Furnace and Air Conditioning Ducts (and Boiler Pipes) that run through unconditioned spaces (crawl spaces, attics and unheated basements) should be sealed for air leaks and insulated.
Use silicone caulk to seal all the ductwork joints on and near the furnace; this will help make the furnace fan more efficient and increase the pressure in the ductwork to the entire house. Standard cloth (gray) duct tape is no longer recommended for sealing ducts; foil-based taped that is UL labeled for use on metal ducts is now the standard recommendation. This type of tape will last longer, especially if there is any exposure to sunlight. There are also mastics, that look like the old-fashioned plaster materials used on boilers years ago, but it doesn’t contain asbestos. This material comes in a bucket and is brushed or troweled-on. It creates a great, permanent seal, but can be very messy so is usually used where the ducts will be concealed.
Houses that receive the ENERGY STAR Rating must have their ducts sealed, even if all are running through conditioned space. Sealed ducts result in better balance and air control in the system.
Standard metal ductwork has a VERY low R-value and generally is not all that air tight. It easily looses heat (and cool) to the space that it runs through. When that space is an area that does not require intentional heating (cooling), then insulation makes sense. There could also be benefit in insulating and sealing the ducts to improve comfort and distribution efficiency. If the rooms furthest from the furnace are always the coldest (hottest) then it could be because there is too much loss from the duct work.
CAUTION: Be aware of water pipes that may run in the same space as the ductwork, mainly in crawl spaces. Insulating the ductwork and stopping the heat loss could result in dropping the space temperature below freezing, which could lead to frozen and damaged water pipes. If there are water pipes in a crawl space, it is better to insulate the perimeter stem walls. See Floor and Crawl space Insulation
Ductwork should first be sealed of air leaks, and then insulated with at least 1 1/2″ of fiberglass batt insulation designed for ductwork.

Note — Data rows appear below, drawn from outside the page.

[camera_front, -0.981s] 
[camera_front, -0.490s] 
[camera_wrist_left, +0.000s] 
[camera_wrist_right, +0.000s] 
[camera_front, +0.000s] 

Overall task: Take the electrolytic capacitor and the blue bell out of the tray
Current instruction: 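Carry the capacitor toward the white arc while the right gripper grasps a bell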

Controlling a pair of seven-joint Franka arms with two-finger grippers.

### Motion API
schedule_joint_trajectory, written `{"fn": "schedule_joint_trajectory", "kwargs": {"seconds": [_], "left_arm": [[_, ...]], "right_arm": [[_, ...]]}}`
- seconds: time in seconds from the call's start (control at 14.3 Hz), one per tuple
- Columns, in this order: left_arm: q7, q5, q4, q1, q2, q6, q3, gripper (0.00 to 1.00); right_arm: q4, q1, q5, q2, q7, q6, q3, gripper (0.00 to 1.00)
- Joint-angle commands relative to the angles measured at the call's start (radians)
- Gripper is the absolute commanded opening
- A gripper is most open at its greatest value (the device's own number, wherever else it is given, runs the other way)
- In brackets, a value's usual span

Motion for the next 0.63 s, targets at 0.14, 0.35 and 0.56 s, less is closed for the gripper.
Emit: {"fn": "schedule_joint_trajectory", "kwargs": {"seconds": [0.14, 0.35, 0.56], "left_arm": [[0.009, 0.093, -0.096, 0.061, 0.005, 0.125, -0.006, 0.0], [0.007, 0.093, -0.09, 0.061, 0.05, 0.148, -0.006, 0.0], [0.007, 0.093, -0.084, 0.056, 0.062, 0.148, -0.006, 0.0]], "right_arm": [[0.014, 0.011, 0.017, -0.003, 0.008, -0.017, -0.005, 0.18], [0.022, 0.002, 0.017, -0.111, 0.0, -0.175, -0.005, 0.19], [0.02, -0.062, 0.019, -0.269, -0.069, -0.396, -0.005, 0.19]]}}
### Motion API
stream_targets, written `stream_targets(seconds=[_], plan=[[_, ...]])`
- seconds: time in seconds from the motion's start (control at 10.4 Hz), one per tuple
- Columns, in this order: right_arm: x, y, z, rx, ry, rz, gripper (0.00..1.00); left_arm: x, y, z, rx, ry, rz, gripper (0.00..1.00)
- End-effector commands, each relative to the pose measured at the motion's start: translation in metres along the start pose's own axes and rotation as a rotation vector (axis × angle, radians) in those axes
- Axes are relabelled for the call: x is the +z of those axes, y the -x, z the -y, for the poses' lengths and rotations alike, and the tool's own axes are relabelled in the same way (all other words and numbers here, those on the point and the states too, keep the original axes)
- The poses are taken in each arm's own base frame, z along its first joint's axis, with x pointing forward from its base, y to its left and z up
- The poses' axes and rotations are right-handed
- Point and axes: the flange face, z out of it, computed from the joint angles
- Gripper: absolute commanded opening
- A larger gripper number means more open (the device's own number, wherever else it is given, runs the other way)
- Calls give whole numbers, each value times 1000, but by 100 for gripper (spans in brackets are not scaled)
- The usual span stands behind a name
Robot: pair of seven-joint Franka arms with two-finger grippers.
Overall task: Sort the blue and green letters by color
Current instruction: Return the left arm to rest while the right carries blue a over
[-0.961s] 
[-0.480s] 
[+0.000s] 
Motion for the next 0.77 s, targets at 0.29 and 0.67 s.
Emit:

Common duct tape works well to seal air leaks, but metallic tape will last longer. Conventional duct tape will rapidly deteriorate if exposed to sun light. Silicone caulk works well, especially on angle joints and the many joints on and near the furnace where it would be difficult (and ugly) to use tape.
Close and seal all registers in the furnace bonnet (large metal box connecting the furnace and ductwork) and in the supply and return air ducts that are very near the furnace; these registers “short-circuit” the air flow close to the furnace and reduce the air flow from/to the rest of the house. Also, return air registers close to the flue pipe can result in flue gas products being sucked into the ductwork instead of going up the chimney. Especially at furnace start-up when the chimney is cold and draft is the weakest.
Insulated ductwork is available in rigid board style and tubular fiberglass. Codes will vary on its legal use for residential, but generally insulated ductwork can only be used for short lengths and/or where it will not be exposed to damage (such as in attics). It is more commonly used in commercial applications above suspended ceilings.
Commercial grade metal ductwork may be insulated with fiberglass on the inside; this is rarely used for residential. In commercial applications it is more commonly used for sound-dampening than for saving energy.